One night, Walter told me, they asked, What does it mean to be a man?

Zachary answered, To be strong and thoughtful.

Walter is very strong physically, no question. I love that Zachary sees his thoughtfulness, because to me, Walter's strength is not his ability to lift a ninety-pound boy over his head and toss him across the swimming pool but his ability to emotionally connect on a very deep level.

It makes him very thoughtful.

Walter answered that a man is an individual who also realizes they live in a community and are a part of that community.

At the end of the weekend of festivities, the Moms are invited to visit from 12 to 4pm. My wife Jeanine and I drove out, picked up our other son, Ben, from his much shorter stay at camp and then went to visit Zachary. I couldn't wait to see Zachary -- he has been gone three weeks and has one more to go. I missed him so much. The big blue boo boo eyes trying to get something special, his kicked backed relaxed time on the couch first thing in the morning.

His wry sense of humor.

When we were driving up, Ben said, I don't know why you are torturing him like this. It's just going to make him want to go home. It'd be easier if you didn't show up at all.

Maybe, I said, but ... it's not always about easy.

Walking down the path toward his cabin, we heard Walter's voice. Jeanine called out and in the instant Zachary saw us, he jumped and started to run towards us just for an instant. He then slowed down and said, Hey!
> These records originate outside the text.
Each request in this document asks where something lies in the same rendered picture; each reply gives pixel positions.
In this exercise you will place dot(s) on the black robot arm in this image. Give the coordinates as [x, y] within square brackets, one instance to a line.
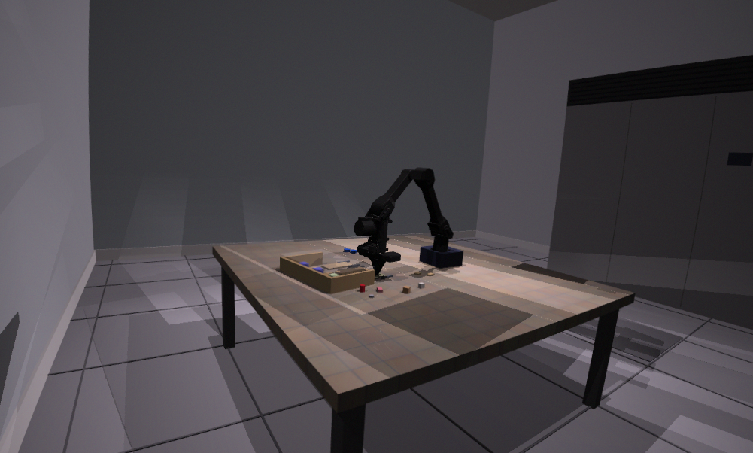
[377, 218]

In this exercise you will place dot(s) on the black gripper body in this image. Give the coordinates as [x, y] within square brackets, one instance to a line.
[383, 255]

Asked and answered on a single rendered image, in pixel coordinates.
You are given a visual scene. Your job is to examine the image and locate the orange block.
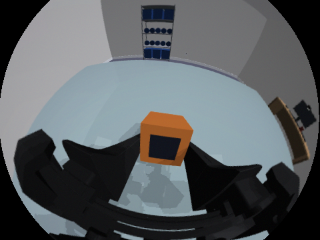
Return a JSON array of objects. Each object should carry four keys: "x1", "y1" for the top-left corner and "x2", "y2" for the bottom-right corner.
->
[{"x1": 139, "y1": 111, "x2": 193, "y2": 166}]

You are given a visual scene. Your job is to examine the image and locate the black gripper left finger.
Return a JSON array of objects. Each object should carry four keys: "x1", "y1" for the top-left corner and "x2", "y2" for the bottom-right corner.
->
[{"x1": 62, "y1": 133, "x2": 141, "y2": 202}]

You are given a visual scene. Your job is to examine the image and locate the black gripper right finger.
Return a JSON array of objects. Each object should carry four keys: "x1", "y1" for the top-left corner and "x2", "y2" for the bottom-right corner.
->
[{"x1": 184, "y1": 142, "x2": 262, "y2": 211}]

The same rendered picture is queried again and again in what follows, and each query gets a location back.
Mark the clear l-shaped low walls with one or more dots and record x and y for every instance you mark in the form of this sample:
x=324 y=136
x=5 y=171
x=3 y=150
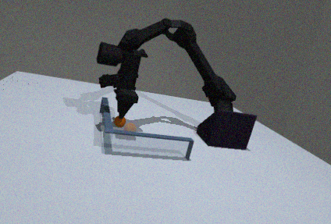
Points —
x=115 y=144

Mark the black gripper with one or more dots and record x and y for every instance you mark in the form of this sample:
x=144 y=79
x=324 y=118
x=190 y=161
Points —
x=125 y=94

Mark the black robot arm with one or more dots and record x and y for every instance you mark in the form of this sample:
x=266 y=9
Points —
x=216 y=89

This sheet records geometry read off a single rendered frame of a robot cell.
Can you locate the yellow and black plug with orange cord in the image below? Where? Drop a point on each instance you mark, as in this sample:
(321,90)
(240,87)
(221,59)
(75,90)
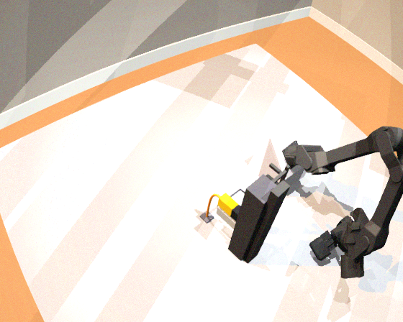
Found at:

We both hugged him the way Moms hug boys they have not seen for three weeks. He did not run away.

At the end of the day, we ended up by the lake at a basketball court. Zachary and I were shooting hoops, something Ben had a hard time letting happen -- teasing each other a little, laughing a lot.

Show me your moves, I said to him. His moves included a great deal of double dribbling and traveling but ... they were sweet.

I could tell all day that something was bugging Zachary. He had said, over and over, I'm not missing you, I'm having a great time!

On the way to the basketball court, I pulled him close as we walked and said, It's OK to miss us AND have a good time.

I know, he said. He wouldn't look at me.

Ben finally announced he was ready to leave, as Zachary and my game slowly wound down.

Don't go, Zachary said, You just got here.

It's not time yet, I said, glaring at Ben, But it will be soon.

His head dropped and he focused on the basketball.

Let's go over there, I said, and put my arm around Zachary. I gave the look to Jeanine and Walter than meant, keep Ben busy. Alone time needed.

We went over to the water's edge. It's really beautiful out here, Zachary. I love it. I wish I could go to camp again.

He didn't say anything but I looked over at him and his eyes were full of tears.

Hey, what's going on?

No answer.

Buddy... I can see you're about to cry... what's going on?

I dunno, he said, shrugging his shoulders.

Come here, I sat down and motioned for him to sit in my lap. I wrapped my arms around him. We sat for a few minutes.

Do you know why you are sad?

He shook his head.

Has anyone been mean to you?

He shook his head fast.

Do you not like your counselors?

He shook his head fast again.

Any idea why you might be sad?

He sat for a while and then said, It's weird that you're leaving without me.

I hugged him tight -- I know. I miss you very much.

He nodded. No words, just more silent tears.

It's OK to miss home and to have a great time, you know.

It's about feeling both things at once, Zachary. You can miss home and love camp all at the same time. You know, you might want to talk about it tonight with your cabin at circle time. My guess? Everyone feels that way today. At least a little bit.

He nodded.

We sat for a while longer, just looking at the water. My baby in my lap holding me as much as I was holding him. I know the experience is pure growth for him -- he's learning how to identify feelings and to talk about them. He's learning how to miss home and still try something new and different.

I am proud of you, Zachary. Not because you can stay at a camp for a month on your own. But because of who you are.

He nodded. The bell rang calling the boats in off the water. It was time to leave. We both got up slowly and walked back to his cabin.

The camp is a beautiful place. I know it's a great experience. As much as I wanted to bring him home, that minute, I knew he needed to climb up the stairs to his cabin and sit on the railing. I saw the tears in his eyes. I needed to let him go.

My definition of a man is a person who is strong enough to let himself be vulnerable. Someone who defines himself rather than let other's dictate who he should be. Someone not afraid to champion those who cannot champion themselves. Someone who expresses fear and uncertainty knowing the definition of bravery is feeling scared and doing it anyway.

And on Sunday? My son was learning a small piece of what it is to be a man.